By Tom Tolen/

A virtual panel discussion which featured two former NFL players as guests and law enforcement officials from three counties was held Thursday on the subject of people in recovery from drug and alcohol addiction and their relationship with the law enforcement community.

The forum was organized by Francine Zysk, founder of Project Opiate and a former Livingston County District Court Administrator. Zysk is also a former chief probation officer in Livingston County and past Outreach Coordinator at St. Paul’s Episcopal Church in Brighton.

The speakers at the online forum included former Tampa Bay Buccaneers football player Randy Grimes, former Detroit Lion Eric Hipple, Howell City Police Dept. Deputy Chief Michael Dunn, Livingston County Undersheriff Jeff Warder and Novi Police Chief David Molloy.

The forum focused not only on those who are recovering from drug addiction but the stress on police officers who have to deal sometimes daily with life and death situations. Officers who end up with depression due to their stressful occupation — often combined with problems in their home life — generally won’t talk about their problem to anyone except their peers who have been in a similar situation. Howell Police Deputy Chief Dunn said, “If you haven’t been there, they won’t talk to you.” As a result, many police depts. in recent years have initiated programs for officers dealing with stress and depression to talk about their problem without embarrassment or shame and to get professional help.

The online discussion also focused on the problem of drug addiction in the local community and how it evolves due to societal changes from month to month and year to year. As an example, Dunn said that since the COVID-19 pandemic broke out, there have been fewer opioids available. Opioids are defined as a class of drugs which include the illicit drug heroin, synthetic opioids such as fentanyl, and pain relievers that are available legally by prescription.
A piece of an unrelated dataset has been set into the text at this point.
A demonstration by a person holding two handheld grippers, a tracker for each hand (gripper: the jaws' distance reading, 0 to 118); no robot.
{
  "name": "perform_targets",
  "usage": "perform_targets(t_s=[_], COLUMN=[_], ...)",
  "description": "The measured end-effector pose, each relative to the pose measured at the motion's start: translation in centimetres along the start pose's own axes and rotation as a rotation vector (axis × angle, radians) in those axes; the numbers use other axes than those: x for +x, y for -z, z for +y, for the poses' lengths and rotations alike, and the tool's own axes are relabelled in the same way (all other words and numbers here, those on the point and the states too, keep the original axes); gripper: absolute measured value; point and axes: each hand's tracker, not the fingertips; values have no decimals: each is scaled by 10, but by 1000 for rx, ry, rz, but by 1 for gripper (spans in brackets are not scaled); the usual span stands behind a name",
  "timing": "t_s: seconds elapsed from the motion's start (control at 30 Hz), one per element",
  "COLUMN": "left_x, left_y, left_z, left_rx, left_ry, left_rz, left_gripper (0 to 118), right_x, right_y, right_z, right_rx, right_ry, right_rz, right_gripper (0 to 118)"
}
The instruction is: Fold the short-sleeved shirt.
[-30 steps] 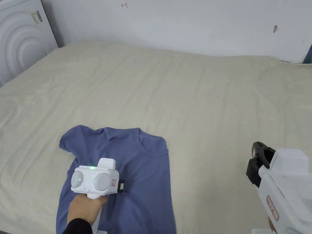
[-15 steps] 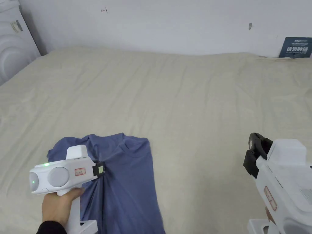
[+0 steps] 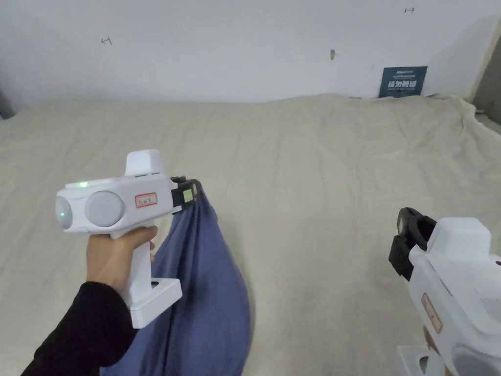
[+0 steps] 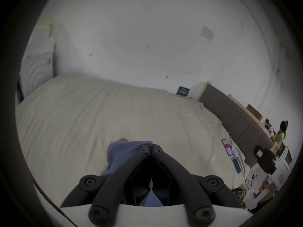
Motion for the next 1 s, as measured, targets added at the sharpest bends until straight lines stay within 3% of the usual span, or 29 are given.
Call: perform_targets(t_s=[0.27, 0.57, 0.77, 1.0], left_x=[102, 170, 172, 140], left_y=[23, 51, 92, 148], left_z=[40, 44, -13, -112], left_rx=[36, 31, -133, -387], left_ry=[122, 179, 232, 202], left_rz=[-184, -331, -303, -207], left_gripper=[0, 0, 0, 0], right_x=[35, 52, 61, 64], right_y=[-19, -33, -37, -32], right_z=[9, 17, 13, 3], right_rx=[24, 30, 19, -6], right_ry=[3, 1, 8, 10], right_rz=[-86, -145, -166, -163], right_gripper=[0, 0, 0, 0])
With the lower availability of opioids due to COVID, the use of methamphetamines in Livingston County and Southeast Michigan has increased to fill the vacuum, according to Dunn. Methamphetamine, or “meth” as it is commonly called, is a potent stimulant mainly used as a recreational drug, but also as a treatment for attention deficit hyperactivity disorder (ADHD) and obesity. “Ice” and “crystal” are among a laundry list of street names used for meth.

Dunn told the panel that, “Opiates are down, the pills are harder to get, and the meth has kind of taken over.” Chief Molloy said that a drug of choice in the Novi community is a cocktail of meth and the highly potent — and sometimes lethal — fentanyl. The officers also said that although no empirical data has yet been compiled, it may be that some deaths in recent months that were actually opioid-related are now being labeled a COVID death rather than their true cause — a drug overdose.

Chief Molloy said local police agencies need to work more closely with state and federal legislators and develop new programs to deal with the problems of drug abuse and that serve to improve interactions between those in recovery and law enforcement.